Pace now expects to exceed previous guidance it says in a trading update that highlights 7.3 per cent underlying operating margin on $2.4 billion of revenue and net debt reduced by 47 per cent in the year.
The unaudited figures show the group performed strongly in H2 with record Q4 revenue largely driven by demand for next generation Media Server products in North America. Full year revenues expected to be around $2.4 billion, 4 per cent ahead of 2011 and of prior guidance.
Underlying operating margin expected to be 7.3 per cent, after adjusting for the adverse impact of HDD supply disruption, with adjusted EBITA of at least $157 million (11 per cent ahead of 2011).
Cash generation throughout H2 was strong, with free cash flow for the year expected to be not less than $175 million (2011: $8.2m).
Closing net debt expected to be no greater than $170 million (2011: $321.7m), a 47 per cent reduction during the year (compared to a 3 per cent increase in 2011).
The company claims it has made good progress throughout the year in the execution of our Strategic Plan:
• Transform Core Economics: The continued focus on operating efficiency has delivered sustainable savings in the year, and we are well underway in the transformation of our supply chain that will deliver tangible benefits in 2013 and beyond.
• Pay-TV Hardware Leadership: There has been high demand for Media Servers in H2 for both DIRECTV’s Genie Advanced Whole-Home HD DVR and the XG1 for Comcast’s new X1 service. We expect this technology trend to continue into 2013, and we recently announced the approval for production of DIRECTV’s next generation HR44 Genie Media Server and C41 mini Genie client device.

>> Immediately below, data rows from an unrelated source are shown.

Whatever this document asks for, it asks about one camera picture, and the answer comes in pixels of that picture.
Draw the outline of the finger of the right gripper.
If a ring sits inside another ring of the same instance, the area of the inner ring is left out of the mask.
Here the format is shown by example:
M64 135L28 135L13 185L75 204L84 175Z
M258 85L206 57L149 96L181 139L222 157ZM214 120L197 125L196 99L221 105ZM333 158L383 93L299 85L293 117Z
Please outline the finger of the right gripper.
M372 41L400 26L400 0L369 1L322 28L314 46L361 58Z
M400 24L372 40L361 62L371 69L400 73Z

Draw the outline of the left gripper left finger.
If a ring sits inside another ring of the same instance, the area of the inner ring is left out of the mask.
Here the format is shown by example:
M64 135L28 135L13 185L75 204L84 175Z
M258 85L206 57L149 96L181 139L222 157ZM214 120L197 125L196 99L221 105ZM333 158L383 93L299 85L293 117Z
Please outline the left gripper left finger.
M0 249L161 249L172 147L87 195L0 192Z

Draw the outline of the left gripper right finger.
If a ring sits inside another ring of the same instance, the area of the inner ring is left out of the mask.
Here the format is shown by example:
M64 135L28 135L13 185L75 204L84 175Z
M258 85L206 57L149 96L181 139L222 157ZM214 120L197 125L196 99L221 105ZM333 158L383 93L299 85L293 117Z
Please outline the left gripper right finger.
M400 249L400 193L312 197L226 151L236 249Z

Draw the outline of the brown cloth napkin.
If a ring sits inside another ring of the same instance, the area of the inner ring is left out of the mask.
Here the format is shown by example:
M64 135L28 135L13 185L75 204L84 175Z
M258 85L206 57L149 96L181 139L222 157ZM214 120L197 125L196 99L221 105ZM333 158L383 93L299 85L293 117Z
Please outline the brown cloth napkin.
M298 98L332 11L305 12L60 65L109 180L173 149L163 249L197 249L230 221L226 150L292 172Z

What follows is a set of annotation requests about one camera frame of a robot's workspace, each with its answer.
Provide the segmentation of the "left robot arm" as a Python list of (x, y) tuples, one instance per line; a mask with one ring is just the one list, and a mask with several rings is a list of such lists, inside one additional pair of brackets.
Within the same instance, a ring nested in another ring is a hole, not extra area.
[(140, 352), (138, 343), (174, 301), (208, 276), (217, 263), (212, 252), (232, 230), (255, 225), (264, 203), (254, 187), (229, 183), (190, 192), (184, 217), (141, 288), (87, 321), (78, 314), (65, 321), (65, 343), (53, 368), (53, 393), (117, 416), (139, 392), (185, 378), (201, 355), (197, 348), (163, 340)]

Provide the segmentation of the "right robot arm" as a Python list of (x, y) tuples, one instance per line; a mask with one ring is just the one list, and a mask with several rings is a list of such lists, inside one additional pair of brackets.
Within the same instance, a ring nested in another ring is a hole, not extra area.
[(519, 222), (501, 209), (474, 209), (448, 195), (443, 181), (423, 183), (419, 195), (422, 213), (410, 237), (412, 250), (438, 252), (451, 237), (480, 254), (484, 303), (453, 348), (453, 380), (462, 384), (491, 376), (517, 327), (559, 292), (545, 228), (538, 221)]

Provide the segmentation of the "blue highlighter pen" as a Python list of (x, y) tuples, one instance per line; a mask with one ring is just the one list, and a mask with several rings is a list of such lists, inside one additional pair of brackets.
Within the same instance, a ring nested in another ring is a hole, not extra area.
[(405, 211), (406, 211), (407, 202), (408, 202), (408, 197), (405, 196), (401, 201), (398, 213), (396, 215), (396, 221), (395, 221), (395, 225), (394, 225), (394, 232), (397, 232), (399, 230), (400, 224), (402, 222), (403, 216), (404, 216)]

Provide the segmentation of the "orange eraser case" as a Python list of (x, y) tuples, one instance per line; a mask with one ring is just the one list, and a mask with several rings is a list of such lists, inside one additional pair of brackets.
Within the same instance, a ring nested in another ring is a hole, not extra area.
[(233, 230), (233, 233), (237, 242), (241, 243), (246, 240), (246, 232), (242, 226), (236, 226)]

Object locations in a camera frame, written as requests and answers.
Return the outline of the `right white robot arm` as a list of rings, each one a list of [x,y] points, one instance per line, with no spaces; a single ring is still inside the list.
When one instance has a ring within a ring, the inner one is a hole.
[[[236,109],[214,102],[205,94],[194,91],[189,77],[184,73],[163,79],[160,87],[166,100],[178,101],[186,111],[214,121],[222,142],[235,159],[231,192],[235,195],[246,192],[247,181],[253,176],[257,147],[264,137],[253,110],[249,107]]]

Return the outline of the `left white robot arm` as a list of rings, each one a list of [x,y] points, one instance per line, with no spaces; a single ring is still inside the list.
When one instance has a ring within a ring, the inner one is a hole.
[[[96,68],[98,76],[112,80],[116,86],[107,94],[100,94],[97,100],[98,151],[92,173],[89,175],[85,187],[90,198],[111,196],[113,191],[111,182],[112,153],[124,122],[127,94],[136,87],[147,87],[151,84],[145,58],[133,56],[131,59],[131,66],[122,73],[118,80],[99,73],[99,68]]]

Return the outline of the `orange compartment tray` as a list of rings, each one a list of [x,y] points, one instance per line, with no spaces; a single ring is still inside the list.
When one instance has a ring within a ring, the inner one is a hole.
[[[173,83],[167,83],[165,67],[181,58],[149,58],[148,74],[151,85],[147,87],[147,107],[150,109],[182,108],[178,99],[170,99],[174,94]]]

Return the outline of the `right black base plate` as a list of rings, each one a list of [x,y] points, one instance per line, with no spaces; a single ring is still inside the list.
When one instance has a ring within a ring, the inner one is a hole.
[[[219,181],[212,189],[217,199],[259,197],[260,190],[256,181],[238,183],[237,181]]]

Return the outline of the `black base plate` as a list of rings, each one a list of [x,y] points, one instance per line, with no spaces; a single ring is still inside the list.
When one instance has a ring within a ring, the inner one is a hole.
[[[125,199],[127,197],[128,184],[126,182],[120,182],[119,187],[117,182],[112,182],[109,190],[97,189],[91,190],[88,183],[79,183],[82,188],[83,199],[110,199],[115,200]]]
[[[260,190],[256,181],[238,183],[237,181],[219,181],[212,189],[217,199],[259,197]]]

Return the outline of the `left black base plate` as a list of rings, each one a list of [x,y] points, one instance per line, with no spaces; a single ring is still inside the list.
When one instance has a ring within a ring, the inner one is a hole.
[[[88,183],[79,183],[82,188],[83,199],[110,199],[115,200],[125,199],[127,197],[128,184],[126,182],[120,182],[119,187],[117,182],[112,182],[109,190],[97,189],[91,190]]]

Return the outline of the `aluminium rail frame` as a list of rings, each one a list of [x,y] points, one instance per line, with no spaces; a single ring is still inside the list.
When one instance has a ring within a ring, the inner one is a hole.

• Widen out into Software, Services and Integrated Solutions: We have achieved a number of key wins and deployments across all areas of our software and services offerings, and have a strong pipeline into next year. There were two standout wins:
Mike Pulli, CEO, said: “Pace has performed impressively in 2012 with a particularly strong second half to the year. We have made good headway on executing our strategy and Pace is becoming a more profitable, cash generative company.
We have momentum and a sustainable platform to build from, and we expect to make further progress in 2013 and beyond.”
The Group will be announcing its preliminary results for the year ended 31 December 2012 on March 5th 2013.
Pace shares were suspended recently as it made an unsuccessful bid for the Motorola STB business ultimately bought by Arris.